Animal abuse, child punishments, softball drama, social media, my Cleveland Indians and long car trips are just a handful of things I have a strong opinion on and my views may not be all unicorns, cotton candy and smiley emoji’s to the casual reader. Is my position the end all be all of opinions? Certainly not but I will do my best to state my case as to why I think that way about a topic. Have I launched into a tirade before about my opinion only to have someone chime in later with some bit of information I wasn’t privy to? Guilty. Did it radically change my stance? Not really but I filed that addition information away to be digested and further flavor my viewpoint.

Most everyone is so wrapped up in being ‘right’ that they lose sight of the spirit of exchanging ideas. Most people when they express their opinions, whether in the majority or minority, are on the razor’s edge for rebuttals. Expressing a dissenting opinion is on par with attacking that person’s most cherished loved one. One of my most favorite quotes I saw on Twitter said: “Most people do not listen with the intent to understand; they listen with the intent to reply.” This quote is attributed to Stephen R. Covey, author of The 7 Habits of Highly Effective People: Powerful Lessons in Personal Change. That quote is an ugly truth. I myself am guilty of this about half of the time. It happens when I argue with Kristi or Ayden or a co-worker or a softball friend or on my Sports Stalkers podcast partner Jeremy. We as a society are conditioned to be put on the spot and come up with a quip or an answer to prove our wittiness or competency. So much in our daily lives is submerged in self-doubt and competition, so we must be seen as competent at the bare minimum. And in the panic of the moment when we might possibly lose, we resort to snarkyness and name-calling in lieu of stopping and thinking about the basis of our opinions and how it may be colored by our life experiences as opposed to someone from a completely different background.

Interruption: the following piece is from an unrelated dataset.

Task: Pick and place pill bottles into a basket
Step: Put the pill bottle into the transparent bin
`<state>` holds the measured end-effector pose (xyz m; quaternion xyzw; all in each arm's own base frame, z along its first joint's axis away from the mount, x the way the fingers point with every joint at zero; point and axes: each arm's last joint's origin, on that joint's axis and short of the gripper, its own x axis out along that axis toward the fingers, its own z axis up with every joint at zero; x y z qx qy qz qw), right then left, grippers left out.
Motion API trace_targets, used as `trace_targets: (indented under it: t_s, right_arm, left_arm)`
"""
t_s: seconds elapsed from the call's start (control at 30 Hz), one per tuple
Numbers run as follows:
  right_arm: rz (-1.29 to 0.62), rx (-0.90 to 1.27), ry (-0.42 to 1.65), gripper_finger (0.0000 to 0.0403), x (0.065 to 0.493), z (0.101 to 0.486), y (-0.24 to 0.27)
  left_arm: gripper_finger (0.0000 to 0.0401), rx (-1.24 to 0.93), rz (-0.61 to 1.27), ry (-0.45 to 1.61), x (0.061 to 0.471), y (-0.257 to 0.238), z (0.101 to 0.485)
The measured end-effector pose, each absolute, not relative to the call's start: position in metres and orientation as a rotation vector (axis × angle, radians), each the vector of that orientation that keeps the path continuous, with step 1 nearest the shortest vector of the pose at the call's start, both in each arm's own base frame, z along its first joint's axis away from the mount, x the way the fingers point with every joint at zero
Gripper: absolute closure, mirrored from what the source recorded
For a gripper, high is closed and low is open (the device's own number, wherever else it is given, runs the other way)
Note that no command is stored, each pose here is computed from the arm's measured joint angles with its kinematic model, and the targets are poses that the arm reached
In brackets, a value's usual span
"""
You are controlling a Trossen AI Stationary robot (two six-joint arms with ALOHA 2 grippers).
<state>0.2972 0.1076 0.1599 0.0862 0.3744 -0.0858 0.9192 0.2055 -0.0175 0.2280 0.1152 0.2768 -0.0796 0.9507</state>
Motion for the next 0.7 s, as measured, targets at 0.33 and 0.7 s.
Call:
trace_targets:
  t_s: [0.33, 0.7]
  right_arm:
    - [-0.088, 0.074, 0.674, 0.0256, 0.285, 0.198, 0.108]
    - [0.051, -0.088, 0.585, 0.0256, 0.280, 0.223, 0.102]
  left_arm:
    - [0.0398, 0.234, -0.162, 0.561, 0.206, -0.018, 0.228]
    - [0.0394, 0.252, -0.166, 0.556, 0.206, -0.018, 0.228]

Take racism and discrimination for example. And no they are not exclusively the same thing. Discrimination is denying someone or a group based on extraneous circumstances that have no bearing on the criteria needed. Some of the biggest racists I know are the ones who play the race card. In my life I have known some people of color who have been the perpetrators of discrimination. There are no absolutes in this world when it comes to discrimination and racism. There are black people who are racist against white people and vice versa. Just as there are people of all ages who are discriminatory against other age groups.

See no name calling, no gross stereo-types and a note that I myself am not 100% above reproach here (see the listening quote). There is nothing wrong with absorbing and dissecting someone else’s opinion or view. The sticky-wicket is when we start questioning that person’s view and instead of listening to understand what we are asking, they are loading up mentally to respond based on a basal reaction to a perceived challenge.

Enough psychology for one day. I was just trying to simply offer up my ‘excuse’ on why I feel OK about sounding off with my thoughts and opinions even if you do not care. We all have a back story on our opinions. Did your parents instill that view in you? Perhaps your church? Or just life experiences? That is for each of us to carry around with us every day and decide if we are comfortable enough to share and if need be, defend as needed.

As usual, thank you for surfing in and reading some bits and pieces that migrated from my brain to my fingers. I hope you found something amusing, thought provoking or at least something that caused you to stop for a moment to at least consider.

Haffy Hump Day! That is a cross breed of Happy and Taffy just so you don’t think I am a horrible speller!

Peace.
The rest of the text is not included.